62 Arbeitsmarktverwaltung;
66/02 Andere Sozialversicherungsgesetze;
68/02 Sonstiges Sozialrecht;

Norm

AlVG 1977 §10 Abs1;
AlVG 1977 §9 Abs1;
AMSG 1994 §34;
AMSG 1994 §35;

Betreff

Der Verwaltungsgerichtshof hat durch den Vorsitzenden Senatspräsident Dr. Müller und die Hofräte Dr. Strohmayer, Dr. Moritz, Dr. Lehofer und Dr. Doblinger als Richter, im Beisein des Schriftführers Mag. Marzi, über die Beschwerde des M in Wien, vertreten durch Mag. Banu Kurtulan, Rechtsanwältin in 1010 Wien, Marc-Aurel-Straße 6, gegen den auf Grund eines Beschlusses des Ausschusses für Leistungsangelegenheiten ausgefertigten Bescheid der Landesgeschäftsstelle des Arbeitsmarktservice Wien vom 11. Mai 2007, Zl. LGSW/Abt. 3-AlV/05661/2007-412, betreffend Verlust des Anspruchs auf Notstandshilfe, zu Recht erkannt:

Spruch

Der angefochtene Bescheid wird wegen Rechtswidrigkeit seines Inhaltes aufgehoben.
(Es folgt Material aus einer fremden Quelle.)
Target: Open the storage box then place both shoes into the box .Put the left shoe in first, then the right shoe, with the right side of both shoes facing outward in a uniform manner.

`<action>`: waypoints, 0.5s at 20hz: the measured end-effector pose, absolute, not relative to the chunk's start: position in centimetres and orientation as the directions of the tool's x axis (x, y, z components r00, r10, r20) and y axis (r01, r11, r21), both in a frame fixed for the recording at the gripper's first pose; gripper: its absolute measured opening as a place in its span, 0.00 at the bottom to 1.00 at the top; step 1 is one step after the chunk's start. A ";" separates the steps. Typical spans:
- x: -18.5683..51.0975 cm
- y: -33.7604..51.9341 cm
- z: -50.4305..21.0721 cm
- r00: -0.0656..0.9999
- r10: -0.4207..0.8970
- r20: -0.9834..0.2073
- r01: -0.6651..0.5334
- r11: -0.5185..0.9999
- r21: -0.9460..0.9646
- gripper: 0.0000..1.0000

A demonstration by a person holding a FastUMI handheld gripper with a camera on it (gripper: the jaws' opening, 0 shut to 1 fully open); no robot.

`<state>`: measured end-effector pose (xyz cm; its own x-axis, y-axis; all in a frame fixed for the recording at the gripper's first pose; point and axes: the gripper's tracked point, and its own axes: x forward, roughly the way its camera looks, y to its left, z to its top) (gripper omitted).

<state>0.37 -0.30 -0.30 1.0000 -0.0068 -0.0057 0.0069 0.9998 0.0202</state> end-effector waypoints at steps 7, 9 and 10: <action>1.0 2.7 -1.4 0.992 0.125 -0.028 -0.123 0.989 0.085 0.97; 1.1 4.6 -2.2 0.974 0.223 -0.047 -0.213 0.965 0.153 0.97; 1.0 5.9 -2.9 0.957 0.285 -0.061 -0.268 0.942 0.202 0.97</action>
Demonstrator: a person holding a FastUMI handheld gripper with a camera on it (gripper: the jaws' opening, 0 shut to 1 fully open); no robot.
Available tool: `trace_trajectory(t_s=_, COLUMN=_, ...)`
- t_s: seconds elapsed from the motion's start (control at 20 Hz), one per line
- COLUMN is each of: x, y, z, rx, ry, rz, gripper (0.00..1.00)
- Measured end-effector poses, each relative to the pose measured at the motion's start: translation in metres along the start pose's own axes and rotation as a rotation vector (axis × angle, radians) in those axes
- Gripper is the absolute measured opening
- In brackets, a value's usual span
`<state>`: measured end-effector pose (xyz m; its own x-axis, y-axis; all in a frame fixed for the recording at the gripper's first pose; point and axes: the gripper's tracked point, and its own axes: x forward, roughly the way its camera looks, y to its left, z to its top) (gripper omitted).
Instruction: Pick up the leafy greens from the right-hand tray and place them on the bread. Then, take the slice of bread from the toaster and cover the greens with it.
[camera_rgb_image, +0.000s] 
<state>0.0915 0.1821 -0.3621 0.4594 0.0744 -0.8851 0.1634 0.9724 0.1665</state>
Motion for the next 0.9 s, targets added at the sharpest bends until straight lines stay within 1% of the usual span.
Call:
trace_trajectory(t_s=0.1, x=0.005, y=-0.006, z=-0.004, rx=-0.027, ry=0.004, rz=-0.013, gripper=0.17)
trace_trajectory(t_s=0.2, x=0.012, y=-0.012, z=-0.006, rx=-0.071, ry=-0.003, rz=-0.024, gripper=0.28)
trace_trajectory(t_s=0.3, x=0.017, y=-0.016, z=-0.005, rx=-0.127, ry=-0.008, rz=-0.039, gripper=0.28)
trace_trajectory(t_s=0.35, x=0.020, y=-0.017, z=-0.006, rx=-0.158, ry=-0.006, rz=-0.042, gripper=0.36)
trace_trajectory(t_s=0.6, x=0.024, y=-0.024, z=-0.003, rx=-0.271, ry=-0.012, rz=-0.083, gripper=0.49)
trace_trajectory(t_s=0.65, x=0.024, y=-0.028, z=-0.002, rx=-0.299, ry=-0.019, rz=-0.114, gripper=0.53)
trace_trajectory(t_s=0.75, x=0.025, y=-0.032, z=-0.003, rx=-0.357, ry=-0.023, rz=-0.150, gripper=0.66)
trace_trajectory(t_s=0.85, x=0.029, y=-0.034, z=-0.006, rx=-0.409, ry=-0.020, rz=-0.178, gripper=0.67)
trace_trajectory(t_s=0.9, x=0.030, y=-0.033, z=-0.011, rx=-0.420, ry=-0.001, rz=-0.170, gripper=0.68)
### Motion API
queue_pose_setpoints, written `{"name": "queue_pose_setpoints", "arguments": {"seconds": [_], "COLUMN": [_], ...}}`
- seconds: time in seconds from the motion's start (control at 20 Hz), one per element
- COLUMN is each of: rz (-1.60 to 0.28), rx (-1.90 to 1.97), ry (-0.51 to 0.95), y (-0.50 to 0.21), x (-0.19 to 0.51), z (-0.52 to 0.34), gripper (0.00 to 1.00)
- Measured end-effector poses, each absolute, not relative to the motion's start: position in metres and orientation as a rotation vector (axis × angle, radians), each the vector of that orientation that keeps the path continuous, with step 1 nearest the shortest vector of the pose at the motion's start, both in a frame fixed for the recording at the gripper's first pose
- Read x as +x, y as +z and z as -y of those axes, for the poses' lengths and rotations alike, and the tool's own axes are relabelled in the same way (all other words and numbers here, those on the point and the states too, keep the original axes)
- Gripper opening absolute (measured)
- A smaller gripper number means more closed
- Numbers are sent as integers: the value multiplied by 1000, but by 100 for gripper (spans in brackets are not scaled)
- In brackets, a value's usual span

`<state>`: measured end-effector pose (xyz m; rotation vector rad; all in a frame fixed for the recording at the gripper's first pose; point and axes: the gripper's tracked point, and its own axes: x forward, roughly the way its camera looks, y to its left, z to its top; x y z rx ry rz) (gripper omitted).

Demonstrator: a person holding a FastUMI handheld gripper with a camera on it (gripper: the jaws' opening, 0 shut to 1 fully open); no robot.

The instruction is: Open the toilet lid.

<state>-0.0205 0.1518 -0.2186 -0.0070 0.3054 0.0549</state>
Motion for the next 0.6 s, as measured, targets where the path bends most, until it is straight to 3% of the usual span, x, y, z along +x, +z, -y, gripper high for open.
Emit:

Der Bund (Bundesminister für Wirtschaft und Arbeit) hat dem Beschwerdeführer Aufwendungen in der Höhe von EUR 991,20 binnen zwei Wochen bei sonstiger Exekution zu ersetzen.

Begründung

Der im Bezug von Notstandshilfe stehende Beschwerdeführer ersuchte zuletzt für den Zeitraum vom 8. Jänner bis zum 22. Juni 2007 gemäß §§ 34 und 35 AMSG um eine "Beihilfe zur Förderung der beruflichen Mobilität", nach dem entsprechenden Formular bezüglich der Maßnahme "BPQ" (nach der Aktenlage: Berufspraktische Qualifizierung - berufliche Integration als kaufmännische Hilfskraft in der Systemgastronomie) beim Schulungsträger B GmbH. Das vom Beschwerdeführer unterfertigte Formular enthielt eine Verpflichtungserklärung des Beschwerdeführers als Förderungswerber und eine vom Beschwerdeführer zur Kenntnis zu nehmende Information; danach verpflichte sich der Beschwerdeführer insbesondere, dem Arbeitsmarktservice zum Zwecke der Prüfung der widmungsgemäßen Verwendung einen Nachweis über die Teilnahme an der Ausbildungsmaßnahme (Teilnahmebestätigung) bis spätestens vier Wochen nach dem Ende des Förderungszeitraumes oder dem Ende der Ausbildungsmaßnahme vorzulegen, da andernfalls bereits ausbezahlte Beihilfenbeträge rückgefordert werden müssten. Er nehme (unter anderem) zur Kenntnis, dass unberechtigt empfangene Beihilfenbeträge mit sofortiger Wirkung entsprechend den gesetzlichen Bestimmungen mit zukünftig gebührenden Leistungen aus der Arbeitslosenversicherung bzw. weiteren Beihilfen gegenverrechnet würden. Ferner nehme er zur Kenntnis, dass die rechtsverbindliche Entscheidung über die begehrte Beihilfe ausschließlich in Form einer schriftlichen Mitteilung durch die zuständige Geschäftsstelle des Arbeitsmarktservice erfolge. Im Falle der Gewährung der Beihilfe würden die Verpflichtungserklärung und die in dieser Mitteilung getroffenen Regelungen als vereinbart gelten. Auf die Gewährung von Beihilfen bestehe gemäß § 34 Abs. 3 AMSG kein Rechtsanspruch.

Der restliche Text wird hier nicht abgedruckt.